EXCERPTED DATA:

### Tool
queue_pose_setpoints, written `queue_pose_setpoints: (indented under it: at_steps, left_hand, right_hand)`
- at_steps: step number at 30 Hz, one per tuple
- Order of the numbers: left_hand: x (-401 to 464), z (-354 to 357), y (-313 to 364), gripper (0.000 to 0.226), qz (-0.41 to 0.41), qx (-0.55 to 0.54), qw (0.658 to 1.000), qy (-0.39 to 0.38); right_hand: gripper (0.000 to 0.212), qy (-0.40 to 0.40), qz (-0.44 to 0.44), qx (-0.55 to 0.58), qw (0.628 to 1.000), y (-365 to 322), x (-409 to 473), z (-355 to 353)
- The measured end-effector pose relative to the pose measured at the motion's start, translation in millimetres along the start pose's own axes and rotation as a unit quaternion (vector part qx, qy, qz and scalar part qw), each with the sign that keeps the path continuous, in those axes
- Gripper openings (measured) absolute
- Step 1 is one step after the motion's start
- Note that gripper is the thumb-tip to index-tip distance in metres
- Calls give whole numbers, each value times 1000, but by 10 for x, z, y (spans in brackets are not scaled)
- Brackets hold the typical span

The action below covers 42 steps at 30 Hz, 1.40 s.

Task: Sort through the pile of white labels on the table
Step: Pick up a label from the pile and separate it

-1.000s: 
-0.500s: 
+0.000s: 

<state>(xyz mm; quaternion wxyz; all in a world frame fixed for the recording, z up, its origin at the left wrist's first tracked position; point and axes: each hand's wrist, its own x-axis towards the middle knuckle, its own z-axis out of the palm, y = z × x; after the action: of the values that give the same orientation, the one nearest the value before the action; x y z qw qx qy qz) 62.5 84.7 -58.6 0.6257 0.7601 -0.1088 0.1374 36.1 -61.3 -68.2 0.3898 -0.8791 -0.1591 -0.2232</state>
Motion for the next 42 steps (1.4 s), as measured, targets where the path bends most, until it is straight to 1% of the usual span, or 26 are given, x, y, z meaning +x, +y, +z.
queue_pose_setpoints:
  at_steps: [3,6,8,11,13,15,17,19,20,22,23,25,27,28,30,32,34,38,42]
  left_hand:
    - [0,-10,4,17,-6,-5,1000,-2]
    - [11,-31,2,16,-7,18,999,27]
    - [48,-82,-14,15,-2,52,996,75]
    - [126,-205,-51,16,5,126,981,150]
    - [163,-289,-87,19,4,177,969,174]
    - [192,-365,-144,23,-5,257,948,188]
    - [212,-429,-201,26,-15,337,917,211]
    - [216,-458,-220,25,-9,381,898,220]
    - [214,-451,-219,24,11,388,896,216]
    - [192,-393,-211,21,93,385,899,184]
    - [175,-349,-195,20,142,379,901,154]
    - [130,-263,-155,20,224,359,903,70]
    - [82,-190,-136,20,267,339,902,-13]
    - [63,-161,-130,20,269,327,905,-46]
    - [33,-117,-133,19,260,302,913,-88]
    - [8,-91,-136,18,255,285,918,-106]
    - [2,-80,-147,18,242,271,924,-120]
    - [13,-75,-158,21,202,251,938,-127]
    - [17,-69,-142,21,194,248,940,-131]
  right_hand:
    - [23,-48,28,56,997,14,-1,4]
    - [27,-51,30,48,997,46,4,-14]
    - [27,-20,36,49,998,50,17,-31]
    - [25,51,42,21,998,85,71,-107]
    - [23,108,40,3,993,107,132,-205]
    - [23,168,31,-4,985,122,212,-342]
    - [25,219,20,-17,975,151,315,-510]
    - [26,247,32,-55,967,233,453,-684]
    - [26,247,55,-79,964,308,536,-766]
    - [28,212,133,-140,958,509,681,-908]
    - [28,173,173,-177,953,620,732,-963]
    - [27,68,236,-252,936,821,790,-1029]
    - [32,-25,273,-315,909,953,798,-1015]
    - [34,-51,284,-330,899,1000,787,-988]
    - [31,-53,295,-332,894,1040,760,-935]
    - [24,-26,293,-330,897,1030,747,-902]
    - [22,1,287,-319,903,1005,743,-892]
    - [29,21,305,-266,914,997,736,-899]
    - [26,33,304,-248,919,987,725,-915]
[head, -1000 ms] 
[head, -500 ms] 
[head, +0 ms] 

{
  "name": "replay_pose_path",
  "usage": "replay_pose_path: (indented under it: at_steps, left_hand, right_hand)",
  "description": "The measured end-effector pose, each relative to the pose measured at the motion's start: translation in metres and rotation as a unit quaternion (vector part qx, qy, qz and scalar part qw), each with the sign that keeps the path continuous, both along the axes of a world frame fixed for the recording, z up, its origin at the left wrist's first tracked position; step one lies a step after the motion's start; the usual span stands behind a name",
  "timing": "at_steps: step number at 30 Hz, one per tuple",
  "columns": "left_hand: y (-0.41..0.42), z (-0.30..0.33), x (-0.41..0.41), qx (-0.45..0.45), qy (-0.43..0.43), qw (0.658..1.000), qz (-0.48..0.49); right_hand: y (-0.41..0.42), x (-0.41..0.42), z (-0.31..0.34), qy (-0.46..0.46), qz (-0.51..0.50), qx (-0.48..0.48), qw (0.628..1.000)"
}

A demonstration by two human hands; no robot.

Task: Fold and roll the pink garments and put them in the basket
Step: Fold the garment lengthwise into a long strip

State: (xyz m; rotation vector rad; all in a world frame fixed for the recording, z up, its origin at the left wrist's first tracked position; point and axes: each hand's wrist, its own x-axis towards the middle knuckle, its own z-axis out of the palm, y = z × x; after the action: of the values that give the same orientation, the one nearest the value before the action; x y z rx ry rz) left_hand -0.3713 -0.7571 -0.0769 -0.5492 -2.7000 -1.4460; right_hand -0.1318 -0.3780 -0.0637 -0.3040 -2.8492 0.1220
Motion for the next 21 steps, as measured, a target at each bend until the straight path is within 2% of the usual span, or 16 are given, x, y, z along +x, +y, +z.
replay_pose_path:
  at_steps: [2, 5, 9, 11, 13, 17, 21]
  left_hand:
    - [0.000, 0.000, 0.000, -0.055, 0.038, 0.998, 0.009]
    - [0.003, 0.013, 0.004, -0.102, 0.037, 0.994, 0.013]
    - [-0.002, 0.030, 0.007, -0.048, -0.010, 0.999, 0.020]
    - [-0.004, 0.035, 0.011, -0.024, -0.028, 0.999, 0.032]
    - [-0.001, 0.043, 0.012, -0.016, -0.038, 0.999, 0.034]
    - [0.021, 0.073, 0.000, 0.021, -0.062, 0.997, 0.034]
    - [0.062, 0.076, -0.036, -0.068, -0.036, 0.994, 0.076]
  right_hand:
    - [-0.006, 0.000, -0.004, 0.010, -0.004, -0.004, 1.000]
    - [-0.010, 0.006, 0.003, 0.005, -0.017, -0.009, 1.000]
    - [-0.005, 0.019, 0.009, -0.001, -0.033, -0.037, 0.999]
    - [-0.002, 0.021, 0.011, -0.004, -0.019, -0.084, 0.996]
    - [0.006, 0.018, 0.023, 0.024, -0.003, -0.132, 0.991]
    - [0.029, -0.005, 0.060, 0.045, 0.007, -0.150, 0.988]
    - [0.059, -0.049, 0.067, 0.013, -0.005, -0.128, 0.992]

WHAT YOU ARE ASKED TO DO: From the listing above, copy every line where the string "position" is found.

OUTPUT OF THE EXERCISE:
<state>(xyz mm; quaternion wxyz; all in a world frame fixed for the recording, z up, its origin at the left wrist's first tracked position; point and axes: each hand's wrist, its own x-axis towards the middle knuckle, its own z-axis out of the palm, y = z × x; after the action: of the values that give the same orientation, the one nearest the value before the action; x y z qw qx qy qz) 62.5 84.7 -58.6 0.6257 0.7601 -0.1088 0.1374 36.1 -61.3 -68.2 0.3898 -0.8791 -0.1591 -0.2232</state>
  "description": "The measured end-effector pose, each relative to the pose measured at the motion's start: translation in metres and rotation as a unit quaternion (vector part qx, qy, qz and scalar part qw), each with the sign that keeps the path continuous, both along the axes of a world frame fixed for the recording, z up, its origin at the left wrist's first tracked position; step one lies a step after the motion's start; the usual span stands behind a name",
State: (xyz m; rotation vector rad; all in a world frame fixed for the recording, z up, its origin at the left wrist's first tracked position; point and axes: each hand's wrist, its own x-axis towards the middle knuckle, its own z-axis out of the palm, y = z × x; after the action: of the values that give the same orientation, the one nearest the value before the action; x y z rx ry rz) left_hand -0.3713 -0.7571 -0.0769 -0.5492 -2.7000 -1.4460; right_hand -0.1318 -0.3780 -0.0637 -0.3040 -2.8492 0.1220

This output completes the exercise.